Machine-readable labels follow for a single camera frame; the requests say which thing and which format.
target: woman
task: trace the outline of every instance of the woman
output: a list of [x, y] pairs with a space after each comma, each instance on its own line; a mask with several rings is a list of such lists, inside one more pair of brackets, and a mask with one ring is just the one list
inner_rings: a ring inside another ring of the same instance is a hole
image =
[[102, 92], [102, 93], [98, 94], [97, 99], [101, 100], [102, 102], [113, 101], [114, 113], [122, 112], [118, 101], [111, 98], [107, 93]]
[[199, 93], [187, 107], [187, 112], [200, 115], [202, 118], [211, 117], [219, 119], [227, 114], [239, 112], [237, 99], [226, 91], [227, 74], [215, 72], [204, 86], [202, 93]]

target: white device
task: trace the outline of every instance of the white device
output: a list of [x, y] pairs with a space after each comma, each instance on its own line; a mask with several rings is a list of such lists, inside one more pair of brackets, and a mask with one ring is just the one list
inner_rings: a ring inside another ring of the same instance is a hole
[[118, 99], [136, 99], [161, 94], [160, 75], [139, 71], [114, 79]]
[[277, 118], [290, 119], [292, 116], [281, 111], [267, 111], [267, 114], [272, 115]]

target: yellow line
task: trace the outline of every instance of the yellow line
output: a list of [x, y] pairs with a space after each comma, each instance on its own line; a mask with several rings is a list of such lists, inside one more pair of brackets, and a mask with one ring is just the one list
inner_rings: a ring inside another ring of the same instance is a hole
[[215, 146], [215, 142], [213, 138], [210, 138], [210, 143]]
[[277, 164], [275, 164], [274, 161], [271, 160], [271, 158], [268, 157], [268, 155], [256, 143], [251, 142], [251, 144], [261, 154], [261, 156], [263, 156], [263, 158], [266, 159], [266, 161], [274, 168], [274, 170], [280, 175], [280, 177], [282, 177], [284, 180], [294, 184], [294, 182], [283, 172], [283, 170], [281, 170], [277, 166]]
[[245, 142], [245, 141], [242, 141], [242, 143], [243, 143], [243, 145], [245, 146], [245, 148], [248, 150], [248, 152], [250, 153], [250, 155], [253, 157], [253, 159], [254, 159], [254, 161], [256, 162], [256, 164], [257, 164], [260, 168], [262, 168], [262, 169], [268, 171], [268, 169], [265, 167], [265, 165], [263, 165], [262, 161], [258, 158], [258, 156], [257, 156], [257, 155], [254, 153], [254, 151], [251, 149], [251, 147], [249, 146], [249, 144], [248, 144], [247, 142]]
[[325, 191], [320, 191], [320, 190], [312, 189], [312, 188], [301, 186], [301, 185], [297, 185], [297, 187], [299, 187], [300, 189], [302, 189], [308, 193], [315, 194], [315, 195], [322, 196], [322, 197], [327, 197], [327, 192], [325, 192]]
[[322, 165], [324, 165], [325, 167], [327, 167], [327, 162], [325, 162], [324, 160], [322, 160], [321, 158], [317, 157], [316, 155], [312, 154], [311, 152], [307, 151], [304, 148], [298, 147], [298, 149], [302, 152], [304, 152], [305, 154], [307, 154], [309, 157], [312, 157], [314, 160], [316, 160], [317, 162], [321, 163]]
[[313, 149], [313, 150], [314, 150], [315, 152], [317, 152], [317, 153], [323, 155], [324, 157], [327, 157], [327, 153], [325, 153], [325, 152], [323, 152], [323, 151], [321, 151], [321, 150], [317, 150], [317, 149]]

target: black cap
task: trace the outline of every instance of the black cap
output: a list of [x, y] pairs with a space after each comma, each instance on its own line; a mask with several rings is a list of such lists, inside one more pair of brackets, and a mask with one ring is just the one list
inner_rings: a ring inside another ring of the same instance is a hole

+ + + + +

What the task asks: Letter for letter, copy all of the entries above.

Result of this exercise:
Machine-readable labels follow for a single camera frame; the requests say which thing and which format.
target: woman
task: trace the outline of every instance of the woman
output: a list of [x, y] pairs with a space after each comma, each instance on its own line; a mask with several rings is a list of such lists, inside one more pair of brackets, and a mask with one ring is just the one list
inner_rings: a ring inside another ring of the same instance is a hole
image =
[[102, 92], [102, 93], [98, 94], [97, 99], [101, 100], [102, 102], [113, 101], [114, 113], [122, 112], [118, 101], [111, 98], [107, 93]]
[[199, 93], [187, 107], [187, 112], [200, 115], [202, 118], [211, 117], [219, 119], [227, 114], [239, 112], [237, 99], [226, 91], [227, 74], [215, 72], [204, 86], [202, 93]]

target: white device
task: trace the outline of every instance of the white device
output: a list of [x, y] pairs with a space after each comma, each instance on its own line; a mask with several rings is a list of such lists, inside one more pair of brackets, and a mask with one ring is just the one list
inner_rings: a ring inside another ring of the same instance is a hole
[[118, 99], [136, 99], [161, 94], [160, 75], [139, 71], [114, 79]]
[[277, 118], [290, 119], [292, 116], [281, 111], [267, 111], [267, 114], [272, 115]]

target: yellow line
task: trace the outline of every instance of the yellow line
output: a list of [x, y] pairs with a space after each comma, each instance on its own line; a mask with several rings is a list of such lists, inside one more pair of brackets, and a mask with one ring is just the one list
inner_rings: a ring inside another ring of the same instance is a hole
[[215, 146], [215, 142], [213, 138], [210, 138], [210, 143]]
[[277, 164], [275, 164], [274, 161], [271, 160], [271, 158], [268, 157], [268, 155], [256, 143], [251, 142], [251, 144], [261, 154], [261, 156], [263, 156], [263, 158], [266, 159], [266, 161], [274, 168], [274, 170], [280, 175], [280, 177], [282, 177], [284, 180], [294, 184], [294, 182], [283, 172], [283, 170], [281, 170], [277, 166]]
[[245, 142], [245, 141], [242, 141], [242, 143], [243, 143], [243, 145], [245, 146], [245, 148], [248, 150], [248, 152], [250, 153], [250, 155], [253, 157], [253, 159], [254, 159], [254, 161], [256, 162], [256, 164], [257, 164], [260, 168], [262, 168], [262, 169], [268, 171], [268, 169], [265, 167], [265, 165], [263, 165], [262, 161], [258, 158], [258, 156], [257, 156], [257, 155], [254, 153], [254, 151], [251, 149], [251, 147], [249, 146], [249, 144], [248, 144], [247, 142]]
[[325, 191], [320, 191], [320, 190], [312, 189], [312, 188], [301, 186], [301, 185], [297, 185], [297, 187], [299, 187], [300, 189], [302, 189], [308, 193], [315, 194], [315, 195], [322, 196], [322, 197], [327, 197], [327, 192], [325, 192]]
[[322, 165], [324, 165], [325, 167], [327, 167], [327, 162], [325, 162], [324, 160], [322, 160], [321, 158], [317, 157], [316, 155], [312, 154], [311, 152], [307, 151], [304, 148], [298, 147], [298, 149], [302, 152], [304, 152], [305, 154], [307, 154], [309, 157], [312, 157], [314, 160], [316, 160], [317, 162], [321, 163]]
[[313, 149], [313, 150], [314, 150], [315, 152], [317, 152], [317, 153], [323, 155], [324, 157], [327, 157], [327, 153], [325, 153], [325, 152], [323, 152], [323, 151], [321, 151], [321, 150], [317, 150], [317, 149]]

target: black cap
task: trace the outline of every instance of the black cap
output: a list of [x, y] pairs with a space after each comma, each instance on its own line; a mask with several rings is a list of such lists, inside one more pair of brackets, and a mask with one ring is just the one list
inner_rings: a ring inside another ring of the same instance is a hole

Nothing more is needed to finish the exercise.